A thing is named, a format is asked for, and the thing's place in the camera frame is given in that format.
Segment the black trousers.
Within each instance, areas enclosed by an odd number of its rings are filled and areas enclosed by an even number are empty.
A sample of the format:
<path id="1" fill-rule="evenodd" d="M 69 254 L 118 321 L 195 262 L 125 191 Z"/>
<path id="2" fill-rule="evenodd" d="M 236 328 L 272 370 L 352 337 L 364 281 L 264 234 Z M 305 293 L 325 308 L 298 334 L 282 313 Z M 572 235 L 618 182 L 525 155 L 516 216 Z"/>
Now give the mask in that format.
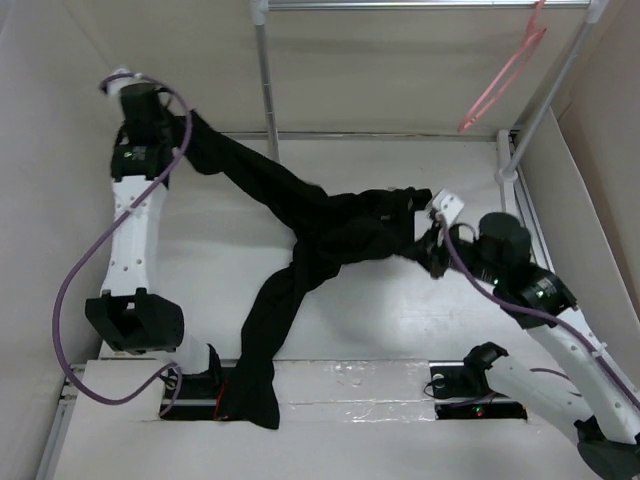
<path id="1" fill-rule="evenodd" d="M 261 286 L 241 329 L 241 355 L 220 387 L 214 418 L 276 430 L 273 358 L 305 295 L 347 264 L 407 257 L 414 215 L 433 197 L 414 187 L 329 195 L 284 166 L 221 134 L 196 111 L 169 117 L 175 142 L 188 137 L 186 158 L 202 175 L 224 174 L 266 206 L 295 236 L 289 265 Z"/>

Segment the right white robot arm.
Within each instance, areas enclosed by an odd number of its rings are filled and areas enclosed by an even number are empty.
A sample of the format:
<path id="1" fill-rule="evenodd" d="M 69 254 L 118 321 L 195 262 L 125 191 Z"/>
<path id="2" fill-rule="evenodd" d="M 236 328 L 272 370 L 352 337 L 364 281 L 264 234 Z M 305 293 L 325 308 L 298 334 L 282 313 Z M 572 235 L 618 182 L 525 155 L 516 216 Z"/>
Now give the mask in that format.
<path id="1" fill-rule="evenodd" d="M 418 241 L 418 259 L 435 279 L 447 270 L 499 306 L 563 370 L 575 391 L 546 385 L 513 354 L 492 342 L 465 357 L 462 381 L 528 407 L 561 432 L 602 479 L 639 475 L 639 393 L 584 319 L 575 296 L 552 271 L 531 259 L 531 235 L 507 213 L 484 215 L 471 241 L 433 210 Z"/>

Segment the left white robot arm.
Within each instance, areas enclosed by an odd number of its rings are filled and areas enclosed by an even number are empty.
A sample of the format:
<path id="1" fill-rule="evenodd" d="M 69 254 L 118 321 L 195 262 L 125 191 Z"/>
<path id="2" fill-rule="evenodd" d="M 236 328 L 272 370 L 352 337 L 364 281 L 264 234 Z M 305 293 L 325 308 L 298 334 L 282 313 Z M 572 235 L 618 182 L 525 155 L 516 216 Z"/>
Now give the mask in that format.
<path id="1" fill-rule="evenodd" d="M 188 394 L 212 398 L 223 382 L 219 356 L 187 333 L 181 307 L 160 295 L 157 281 L 166 170 L 177 146 L 160 98 L 166 90 L 125 68 L 113 72 L 104 90 L 124 116 L 110 162 L 117 227 L 106 277 L 98 297 L 86 301 L 85 315 L 112 351 L 174 362 Z"/>

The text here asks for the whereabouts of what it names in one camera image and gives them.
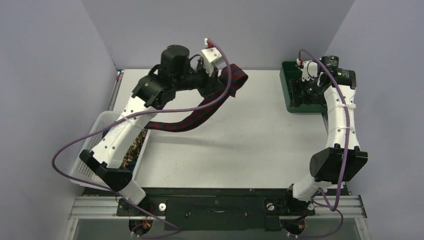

□ □ □ □

DIRECTIONS:
List every line above that holds the word "camera".

YOUR RESPONSE:
A thing is named, a format is asked for, and the thing's place in the camera frame is given in that format.
The text here asks for the whereabouts of what it names in one camera image and gives them.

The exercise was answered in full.